Zij zijn dus niet in staat om zo diep te kunnen zinken.
Zij kunnen zich geestelijk vergeten, een moord begaan en enkelen zelfs zijn hier, maar toch is het voor hen niet mogelijk, al zouden zij het willen, om duizenden in een oorlog te zenden.
Zij zijn geen geleerden, geen genieën, geen heersers van de aarde.”
„Wat zouden zij doen, Alcar, wanneer zij die macht zouden bezitten?”
„Handelen naar hun gevoel.
Doch er zijn vele armen, die zullen uitroepen, ik heb meer rijkdom aan mijn geestelijk gevoel dan zij met al hun bezit.

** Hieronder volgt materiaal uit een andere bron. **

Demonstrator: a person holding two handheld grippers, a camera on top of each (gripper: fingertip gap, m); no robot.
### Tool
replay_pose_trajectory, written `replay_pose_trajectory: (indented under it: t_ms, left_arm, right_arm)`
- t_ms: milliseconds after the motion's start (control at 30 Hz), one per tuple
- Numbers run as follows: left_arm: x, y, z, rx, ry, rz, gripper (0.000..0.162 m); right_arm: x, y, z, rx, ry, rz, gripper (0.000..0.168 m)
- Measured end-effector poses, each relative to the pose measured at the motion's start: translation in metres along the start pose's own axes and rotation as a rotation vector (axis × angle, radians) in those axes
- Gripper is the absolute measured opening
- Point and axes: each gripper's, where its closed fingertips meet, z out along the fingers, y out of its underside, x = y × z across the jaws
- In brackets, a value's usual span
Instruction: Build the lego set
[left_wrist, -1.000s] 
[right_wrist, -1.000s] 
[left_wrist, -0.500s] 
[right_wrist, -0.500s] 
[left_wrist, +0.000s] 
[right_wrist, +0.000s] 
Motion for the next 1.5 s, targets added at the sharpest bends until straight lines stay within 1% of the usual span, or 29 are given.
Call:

Op aarde zijn deze wezens en wij kennen ze.
En al deze toestanden betekenen de kringloop der ziel, omdat de mens op de Kosmos afstemming heeft, waarover ik je later zal vertellen, wanneer wij in de hogere gebieden zijn gekomen.
Thans naar een andere toestand, hier beneden waren wij lang genoeg.”